- _EXERCISE_
If a line in the material below has the string "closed", copy it out.

- _PROVIDED RECORDS_
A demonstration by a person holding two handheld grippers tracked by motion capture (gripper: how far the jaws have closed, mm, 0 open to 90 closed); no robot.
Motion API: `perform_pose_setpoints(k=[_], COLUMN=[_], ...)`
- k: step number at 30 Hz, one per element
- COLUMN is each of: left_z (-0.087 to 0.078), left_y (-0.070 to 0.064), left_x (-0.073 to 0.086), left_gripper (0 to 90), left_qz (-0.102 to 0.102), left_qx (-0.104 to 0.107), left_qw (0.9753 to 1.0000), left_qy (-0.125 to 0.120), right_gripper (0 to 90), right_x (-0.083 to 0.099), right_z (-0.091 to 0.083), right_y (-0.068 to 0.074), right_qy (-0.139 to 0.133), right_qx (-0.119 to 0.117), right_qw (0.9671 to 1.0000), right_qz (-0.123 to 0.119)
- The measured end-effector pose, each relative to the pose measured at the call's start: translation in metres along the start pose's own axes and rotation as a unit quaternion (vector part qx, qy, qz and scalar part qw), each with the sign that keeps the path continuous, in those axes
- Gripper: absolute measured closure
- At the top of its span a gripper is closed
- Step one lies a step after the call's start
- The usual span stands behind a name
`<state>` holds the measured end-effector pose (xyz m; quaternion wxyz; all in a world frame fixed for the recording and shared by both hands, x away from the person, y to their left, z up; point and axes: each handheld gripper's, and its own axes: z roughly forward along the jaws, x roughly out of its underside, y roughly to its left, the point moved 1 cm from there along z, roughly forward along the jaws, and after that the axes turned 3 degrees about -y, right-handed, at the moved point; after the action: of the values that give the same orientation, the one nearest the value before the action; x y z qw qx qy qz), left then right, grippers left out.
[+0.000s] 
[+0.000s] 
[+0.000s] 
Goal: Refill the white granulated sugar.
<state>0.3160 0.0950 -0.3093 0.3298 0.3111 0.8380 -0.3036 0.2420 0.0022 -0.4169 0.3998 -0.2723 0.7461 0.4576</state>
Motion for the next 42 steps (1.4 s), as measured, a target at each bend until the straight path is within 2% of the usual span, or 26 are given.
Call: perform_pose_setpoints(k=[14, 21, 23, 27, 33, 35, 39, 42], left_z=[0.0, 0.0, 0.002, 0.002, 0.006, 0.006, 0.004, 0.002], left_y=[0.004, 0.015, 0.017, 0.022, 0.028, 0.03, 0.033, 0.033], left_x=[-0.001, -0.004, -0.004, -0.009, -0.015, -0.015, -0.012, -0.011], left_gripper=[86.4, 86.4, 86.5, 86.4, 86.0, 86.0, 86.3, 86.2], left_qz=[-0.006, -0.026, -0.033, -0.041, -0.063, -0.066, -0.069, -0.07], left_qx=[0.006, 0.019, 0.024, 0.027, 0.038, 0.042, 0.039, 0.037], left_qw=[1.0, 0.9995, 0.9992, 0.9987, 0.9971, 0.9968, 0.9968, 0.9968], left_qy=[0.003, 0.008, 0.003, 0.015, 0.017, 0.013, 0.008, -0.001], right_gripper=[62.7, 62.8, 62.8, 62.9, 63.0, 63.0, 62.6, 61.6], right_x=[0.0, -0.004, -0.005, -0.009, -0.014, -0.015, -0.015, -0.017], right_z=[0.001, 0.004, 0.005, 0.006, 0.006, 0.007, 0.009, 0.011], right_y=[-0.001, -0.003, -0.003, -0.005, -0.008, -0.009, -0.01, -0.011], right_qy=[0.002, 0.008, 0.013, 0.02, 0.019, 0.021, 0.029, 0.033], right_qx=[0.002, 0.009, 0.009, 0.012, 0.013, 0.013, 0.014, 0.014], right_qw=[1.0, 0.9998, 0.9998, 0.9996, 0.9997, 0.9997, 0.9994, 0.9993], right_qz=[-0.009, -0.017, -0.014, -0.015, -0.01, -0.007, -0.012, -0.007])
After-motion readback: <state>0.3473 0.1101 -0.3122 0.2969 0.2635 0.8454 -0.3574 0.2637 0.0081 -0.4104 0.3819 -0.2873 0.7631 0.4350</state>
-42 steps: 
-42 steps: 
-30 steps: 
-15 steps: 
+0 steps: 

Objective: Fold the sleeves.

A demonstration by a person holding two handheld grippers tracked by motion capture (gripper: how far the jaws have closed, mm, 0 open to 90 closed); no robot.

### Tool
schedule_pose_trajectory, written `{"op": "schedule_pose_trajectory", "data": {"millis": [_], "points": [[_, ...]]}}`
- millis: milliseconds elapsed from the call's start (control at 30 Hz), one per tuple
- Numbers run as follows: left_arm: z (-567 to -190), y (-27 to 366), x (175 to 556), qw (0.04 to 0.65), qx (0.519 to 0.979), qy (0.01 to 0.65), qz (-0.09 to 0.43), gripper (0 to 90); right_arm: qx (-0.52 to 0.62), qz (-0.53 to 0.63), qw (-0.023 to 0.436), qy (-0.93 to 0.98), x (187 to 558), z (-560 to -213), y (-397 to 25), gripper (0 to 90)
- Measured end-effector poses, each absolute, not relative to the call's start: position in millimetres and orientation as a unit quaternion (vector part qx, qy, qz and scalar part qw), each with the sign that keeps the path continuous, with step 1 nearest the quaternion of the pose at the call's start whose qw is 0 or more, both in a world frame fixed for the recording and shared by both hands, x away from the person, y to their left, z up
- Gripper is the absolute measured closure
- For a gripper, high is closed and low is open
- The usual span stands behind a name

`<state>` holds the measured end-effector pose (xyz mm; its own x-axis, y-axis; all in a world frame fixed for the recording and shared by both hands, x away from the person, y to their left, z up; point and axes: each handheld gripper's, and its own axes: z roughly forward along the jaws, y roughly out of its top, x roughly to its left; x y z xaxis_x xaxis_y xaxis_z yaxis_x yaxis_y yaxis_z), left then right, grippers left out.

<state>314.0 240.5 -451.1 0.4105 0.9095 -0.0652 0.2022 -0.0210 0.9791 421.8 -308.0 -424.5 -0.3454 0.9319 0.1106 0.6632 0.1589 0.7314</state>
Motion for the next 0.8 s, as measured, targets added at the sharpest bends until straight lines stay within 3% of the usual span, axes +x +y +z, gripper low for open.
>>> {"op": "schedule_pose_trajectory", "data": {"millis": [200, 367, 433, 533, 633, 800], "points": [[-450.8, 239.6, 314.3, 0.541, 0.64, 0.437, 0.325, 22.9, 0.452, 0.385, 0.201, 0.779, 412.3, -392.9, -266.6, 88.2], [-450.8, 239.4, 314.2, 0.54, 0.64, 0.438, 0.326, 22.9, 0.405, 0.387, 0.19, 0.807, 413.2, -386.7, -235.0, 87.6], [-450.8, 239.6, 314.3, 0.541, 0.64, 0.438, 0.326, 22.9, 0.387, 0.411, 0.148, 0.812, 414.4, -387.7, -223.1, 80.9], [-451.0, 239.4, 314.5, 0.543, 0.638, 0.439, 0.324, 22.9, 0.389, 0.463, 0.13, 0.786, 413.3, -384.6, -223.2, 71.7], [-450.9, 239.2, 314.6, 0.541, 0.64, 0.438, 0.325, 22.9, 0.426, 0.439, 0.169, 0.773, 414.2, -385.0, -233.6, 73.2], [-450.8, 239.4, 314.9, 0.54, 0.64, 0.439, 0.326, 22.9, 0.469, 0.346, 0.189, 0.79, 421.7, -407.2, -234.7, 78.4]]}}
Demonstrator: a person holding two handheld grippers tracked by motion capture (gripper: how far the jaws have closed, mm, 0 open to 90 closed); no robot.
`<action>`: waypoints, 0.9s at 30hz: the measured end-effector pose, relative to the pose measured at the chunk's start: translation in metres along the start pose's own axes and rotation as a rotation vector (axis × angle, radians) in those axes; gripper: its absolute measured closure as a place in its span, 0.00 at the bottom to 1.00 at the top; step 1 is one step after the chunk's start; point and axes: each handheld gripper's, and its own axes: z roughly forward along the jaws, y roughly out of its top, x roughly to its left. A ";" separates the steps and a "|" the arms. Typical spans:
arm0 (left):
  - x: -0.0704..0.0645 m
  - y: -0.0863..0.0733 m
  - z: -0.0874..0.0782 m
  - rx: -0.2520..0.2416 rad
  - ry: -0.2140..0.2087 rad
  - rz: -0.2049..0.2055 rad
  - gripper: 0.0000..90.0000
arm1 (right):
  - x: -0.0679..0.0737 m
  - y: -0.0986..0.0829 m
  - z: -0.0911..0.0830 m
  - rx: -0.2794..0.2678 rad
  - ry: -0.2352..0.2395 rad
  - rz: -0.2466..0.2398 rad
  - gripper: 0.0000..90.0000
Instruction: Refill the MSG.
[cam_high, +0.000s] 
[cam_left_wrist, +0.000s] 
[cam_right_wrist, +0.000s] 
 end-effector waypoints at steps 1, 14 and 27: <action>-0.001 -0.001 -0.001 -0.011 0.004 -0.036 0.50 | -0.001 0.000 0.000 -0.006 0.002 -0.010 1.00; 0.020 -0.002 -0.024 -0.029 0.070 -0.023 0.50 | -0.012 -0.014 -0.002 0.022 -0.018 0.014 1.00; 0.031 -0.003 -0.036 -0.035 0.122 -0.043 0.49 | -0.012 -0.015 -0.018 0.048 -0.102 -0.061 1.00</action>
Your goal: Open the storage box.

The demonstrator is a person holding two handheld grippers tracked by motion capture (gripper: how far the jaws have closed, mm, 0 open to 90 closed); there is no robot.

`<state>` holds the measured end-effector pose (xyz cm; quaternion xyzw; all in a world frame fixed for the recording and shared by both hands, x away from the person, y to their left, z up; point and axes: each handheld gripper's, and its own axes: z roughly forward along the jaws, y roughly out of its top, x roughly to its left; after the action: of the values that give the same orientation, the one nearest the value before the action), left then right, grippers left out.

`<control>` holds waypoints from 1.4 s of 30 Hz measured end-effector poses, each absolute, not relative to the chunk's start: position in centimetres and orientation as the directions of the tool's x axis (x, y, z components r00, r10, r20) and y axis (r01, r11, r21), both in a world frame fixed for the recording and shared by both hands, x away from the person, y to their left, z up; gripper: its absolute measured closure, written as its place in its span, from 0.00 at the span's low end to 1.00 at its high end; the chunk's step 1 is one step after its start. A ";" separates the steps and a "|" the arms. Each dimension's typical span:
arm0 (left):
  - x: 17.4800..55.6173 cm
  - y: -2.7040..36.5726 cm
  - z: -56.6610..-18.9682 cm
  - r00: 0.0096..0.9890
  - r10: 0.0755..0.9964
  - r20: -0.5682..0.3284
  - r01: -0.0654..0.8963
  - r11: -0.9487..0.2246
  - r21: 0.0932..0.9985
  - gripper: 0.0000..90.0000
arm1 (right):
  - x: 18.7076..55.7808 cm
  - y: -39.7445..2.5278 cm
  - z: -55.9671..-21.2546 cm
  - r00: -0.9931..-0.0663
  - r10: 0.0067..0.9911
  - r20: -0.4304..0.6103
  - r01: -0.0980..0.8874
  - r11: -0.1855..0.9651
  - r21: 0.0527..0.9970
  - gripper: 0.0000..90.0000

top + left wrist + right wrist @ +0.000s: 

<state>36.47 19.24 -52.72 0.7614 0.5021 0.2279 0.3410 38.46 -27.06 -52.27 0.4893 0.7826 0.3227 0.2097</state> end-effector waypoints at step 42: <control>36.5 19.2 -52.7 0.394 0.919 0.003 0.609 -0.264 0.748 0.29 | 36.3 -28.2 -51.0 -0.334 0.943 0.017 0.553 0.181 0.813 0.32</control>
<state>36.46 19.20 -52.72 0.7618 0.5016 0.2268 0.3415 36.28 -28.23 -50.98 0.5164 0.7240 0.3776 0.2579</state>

- _YOUR RESPONSE_
A demonstration by a person holding two handheld grippers tracked by motion capture (gripper: how far the jaws have closed, mm, 0 open to 90 closed); no robot.
- At the top of its span a gripper is closed
A demonstration by a person holding two handheld grippers tracked by motion capture (gripper: how far the jaws have closed, mm, 0 open to 90 closed); no robot.
- For a gripper, high is closed and low is open
Demonstrator: a person holding two handheld grippers tracked by motion capture (gripper: how far the jaws have closed, mm, 0 open to 90 closed); no robot.
The demonstrator is a person holding two handheld grippers tracked by motion capture (gripper: how far the jaws have closed, mm, 0 open to 90 closed); there is no robot.

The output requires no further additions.